[Stored data entries]
******************************
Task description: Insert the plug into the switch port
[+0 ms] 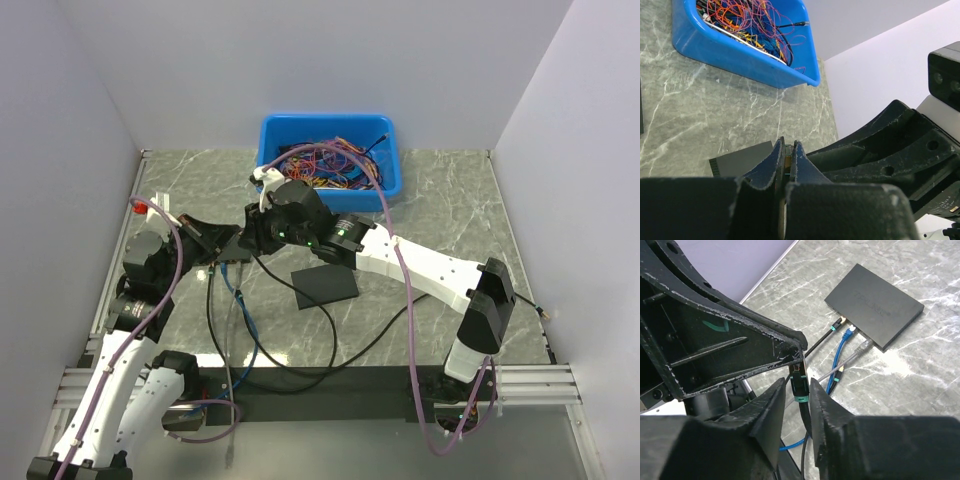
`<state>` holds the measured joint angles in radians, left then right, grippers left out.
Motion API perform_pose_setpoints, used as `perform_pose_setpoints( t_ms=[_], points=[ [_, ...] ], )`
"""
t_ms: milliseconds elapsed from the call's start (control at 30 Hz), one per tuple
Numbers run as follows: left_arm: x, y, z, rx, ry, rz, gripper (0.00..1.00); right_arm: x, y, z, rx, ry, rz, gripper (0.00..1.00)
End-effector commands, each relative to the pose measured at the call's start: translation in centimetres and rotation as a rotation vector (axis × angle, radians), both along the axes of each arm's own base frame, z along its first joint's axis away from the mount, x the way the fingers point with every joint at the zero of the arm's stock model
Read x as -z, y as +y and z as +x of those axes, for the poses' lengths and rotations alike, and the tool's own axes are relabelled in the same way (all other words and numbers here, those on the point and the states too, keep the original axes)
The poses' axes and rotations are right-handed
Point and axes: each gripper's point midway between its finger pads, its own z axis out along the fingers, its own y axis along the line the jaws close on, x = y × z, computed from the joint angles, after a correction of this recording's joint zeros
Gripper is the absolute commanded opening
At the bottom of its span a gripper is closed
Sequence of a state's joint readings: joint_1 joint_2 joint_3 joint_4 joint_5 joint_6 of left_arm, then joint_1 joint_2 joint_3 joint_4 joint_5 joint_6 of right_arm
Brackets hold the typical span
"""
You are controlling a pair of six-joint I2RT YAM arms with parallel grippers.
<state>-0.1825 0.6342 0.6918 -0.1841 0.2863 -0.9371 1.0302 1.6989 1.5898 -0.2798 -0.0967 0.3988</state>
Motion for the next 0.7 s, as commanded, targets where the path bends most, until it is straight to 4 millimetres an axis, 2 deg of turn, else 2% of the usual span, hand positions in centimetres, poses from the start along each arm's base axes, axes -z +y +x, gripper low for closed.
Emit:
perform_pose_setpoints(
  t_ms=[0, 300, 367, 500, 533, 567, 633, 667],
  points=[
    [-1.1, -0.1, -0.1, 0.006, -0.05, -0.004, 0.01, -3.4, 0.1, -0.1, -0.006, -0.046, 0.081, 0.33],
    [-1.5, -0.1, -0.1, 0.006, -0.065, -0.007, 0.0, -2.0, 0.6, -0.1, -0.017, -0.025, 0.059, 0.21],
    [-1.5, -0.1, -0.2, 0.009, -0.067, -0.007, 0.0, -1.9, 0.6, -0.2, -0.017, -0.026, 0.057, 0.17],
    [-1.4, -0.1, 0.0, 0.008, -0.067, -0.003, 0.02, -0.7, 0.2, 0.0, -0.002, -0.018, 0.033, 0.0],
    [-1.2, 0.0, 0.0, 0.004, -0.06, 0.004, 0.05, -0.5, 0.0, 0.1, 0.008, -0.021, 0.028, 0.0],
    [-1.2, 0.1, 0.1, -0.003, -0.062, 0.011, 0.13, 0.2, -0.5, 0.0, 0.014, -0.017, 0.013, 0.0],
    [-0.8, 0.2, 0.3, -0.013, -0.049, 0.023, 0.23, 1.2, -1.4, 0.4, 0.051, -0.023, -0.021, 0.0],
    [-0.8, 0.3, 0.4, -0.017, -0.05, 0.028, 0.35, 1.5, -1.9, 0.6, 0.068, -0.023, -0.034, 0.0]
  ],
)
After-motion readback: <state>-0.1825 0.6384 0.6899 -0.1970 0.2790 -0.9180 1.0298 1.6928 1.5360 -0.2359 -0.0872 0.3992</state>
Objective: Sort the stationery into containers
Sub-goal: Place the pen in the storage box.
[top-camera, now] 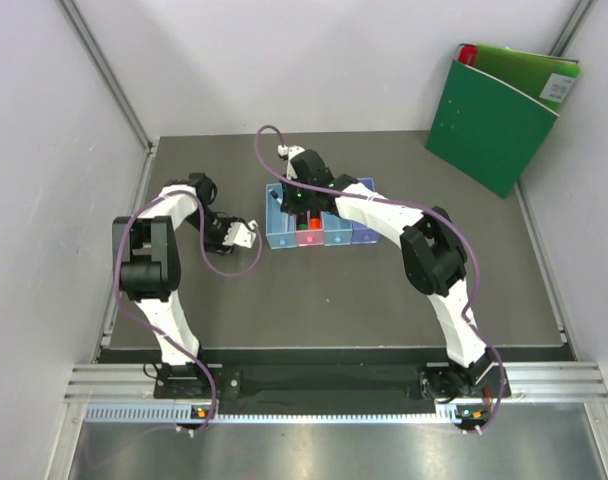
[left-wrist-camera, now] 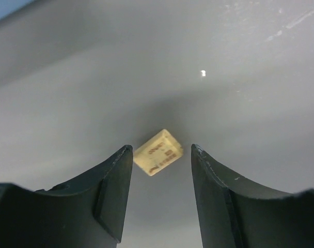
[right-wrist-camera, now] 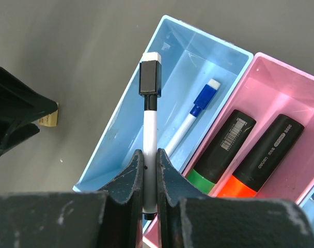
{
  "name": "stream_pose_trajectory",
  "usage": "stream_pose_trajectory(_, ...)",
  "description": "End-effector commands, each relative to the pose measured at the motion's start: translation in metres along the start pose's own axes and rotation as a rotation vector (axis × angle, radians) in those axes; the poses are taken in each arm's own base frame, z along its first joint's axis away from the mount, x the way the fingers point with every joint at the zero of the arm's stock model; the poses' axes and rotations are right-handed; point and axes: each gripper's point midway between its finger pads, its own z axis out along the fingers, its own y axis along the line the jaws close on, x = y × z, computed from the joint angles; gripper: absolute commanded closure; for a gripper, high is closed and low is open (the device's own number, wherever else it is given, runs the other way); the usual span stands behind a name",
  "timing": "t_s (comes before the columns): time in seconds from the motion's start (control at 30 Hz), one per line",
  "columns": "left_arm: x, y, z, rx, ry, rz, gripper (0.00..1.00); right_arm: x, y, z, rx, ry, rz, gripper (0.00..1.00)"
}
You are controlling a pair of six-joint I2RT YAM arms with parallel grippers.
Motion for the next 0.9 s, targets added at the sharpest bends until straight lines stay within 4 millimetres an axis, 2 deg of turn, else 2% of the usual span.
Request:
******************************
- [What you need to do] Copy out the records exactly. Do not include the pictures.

- [Output below]
Task description: Insert the plug into the switch port
[+0 ms] 
`<state>` holds the measured joint angles in radians, left then right, grippers left out.
Motion API perform_pose_setpoints, used as `perform_pose_setpoints( t_ms=[_], points=[ [_, ...] ], )`
"""
t_ms: milliseconds elapsed from the call's start (control at 30 Hz), one per tuple
Numbers run as follows: left_arm: x, y, z, rx, ry, rz, gripper (0.00..1.00); right_arm: x, y, z, rx, ry, rz, gripper (0.00..1.00)
End-effector commands, each relative to the pose measured at the call's start: translation in centimetres and rotation as a rotation vector (axis × angle, radians), both along the axes of each arm's own base frame, z along its first joint's axis away from the mount, x the way the fingers point with every joint at the zero of the arm's stock model
Read x as -z, y as +y and z as +x of those axes, for the poses' lengths and rotations alike, and the tool's own axes are relabelled in the same way (all other words and numbers here, those on the point and the states too, keep the original axes)
The poses' axes and rotations are right-handed
Point and axes: each gripper's point midway between its finger pads, its own z axis out along the fingers, its own y axis along the line the jaws close on, x = y × z, computed from the joint angles, after a correction of this recording's joint zeros
Gripper is the absolute commanded opening
At the bottom of its span a gripper is closed
Sequence of a state's joint readings: joint_1 joint_2 joint_3 joint_4 joint_5 joint_6 of left_arm, then joint_1 joint_2 joint_3 joint_4 joint_5 joint_6 of right_arm
Brackets hold the typical span
"""
You are controlling a pair of six-joint I2RT YAM arms with parallel grippers.
<state>-0.1825 0.6342 0.6918 -0.1841 0.2863 -0.9371 1.0302 1.6989 1.5898 -0.2798 -0.0967 0.3988</state>
Motion for the next 0.7 s, as commanded, targets where the path bends most, until it is straight to 4 millimetres an axis, 2 deg of turn, else 2% of the usual span, hand positions in centimetres, poses from the start along each arm's base axes, axes -z +y +x, gripper low for closed.
Emit:
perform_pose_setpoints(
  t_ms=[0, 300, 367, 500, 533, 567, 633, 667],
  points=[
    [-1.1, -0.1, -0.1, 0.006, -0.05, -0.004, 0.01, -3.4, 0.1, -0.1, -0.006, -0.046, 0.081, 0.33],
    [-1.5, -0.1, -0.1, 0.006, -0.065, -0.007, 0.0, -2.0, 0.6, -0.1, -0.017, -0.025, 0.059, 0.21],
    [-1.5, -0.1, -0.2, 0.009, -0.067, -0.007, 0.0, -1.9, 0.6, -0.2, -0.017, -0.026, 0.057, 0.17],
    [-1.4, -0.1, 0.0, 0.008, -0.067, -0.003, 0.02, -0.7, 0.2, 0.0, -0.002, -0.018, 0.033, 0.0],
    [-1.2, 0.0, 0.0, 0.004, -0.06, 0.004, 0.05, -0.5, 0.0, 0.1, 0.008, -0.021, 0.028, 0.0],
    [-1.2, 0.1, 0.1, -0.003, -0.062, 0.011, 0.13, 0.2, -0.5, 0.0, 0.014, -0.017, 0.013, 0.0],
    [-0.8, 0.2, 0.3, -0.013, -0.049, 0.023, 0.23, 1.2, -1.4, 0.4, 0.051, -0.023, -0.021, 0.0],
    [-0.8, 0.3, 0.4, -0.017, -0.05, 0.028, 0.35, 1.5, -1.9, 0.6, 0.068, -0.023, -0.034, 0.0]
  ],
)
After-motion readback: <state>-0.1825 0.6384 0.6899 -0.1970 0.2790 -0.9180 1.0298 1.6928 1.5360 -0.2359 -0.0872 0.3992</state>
Objective: Sort the stationery into containers
Sub-goal: Place the pen in the storage box.
[top-camera, now] 
[left-wrist-camera, now] 
[right-wrist-camera, now] 
{
  "name": "stream_pose_trajectory",
  "usage": "stream_pose_trajectory(_, ...)",
  "description": "End-effector commands, each relative to the pose measured at the motion's start: translation in metres along the start pose's own axes and rotation as a rotation vector (axis × angle, radians) in those axes; the poses are taken in each arm's own base frame, z along its first joint's axis away from the mount, x the way the fingers point with every joint at the zero of the arm's stock model; the poses' axes and rotations are right-handed; point and axes: each gripper's point midway between its finger pads, its own z axis out along the fingers, its own y axis along the line the jaws close on, x = y × z, computed from the joint angles; gripper: absolute commanded closure; for a gripper, high is closed and low is open (the device's own number, wherever else it is given, runs the other way); the usual span stands behind a name",
  "timing": "t_s (comes before the columns): time in seconds from the motion's start (control at 30 Hz), one per line",
  "columns": "left_arm: x, y, z, rx, ry, rz, gripper (0.00..1.00); right_arm: x, y, z, rx, ry, rz, gripper (0.00..1.00)"
}
You are controlling a pair of six-joint I2RT YAM arms with parallel grippers.
Motion for the next 0.9 s, targets added at the sharpest bends until straight lines stay within 4 millimetres an axis, 2 deg of turn, else 2% of the usual span.
Request:

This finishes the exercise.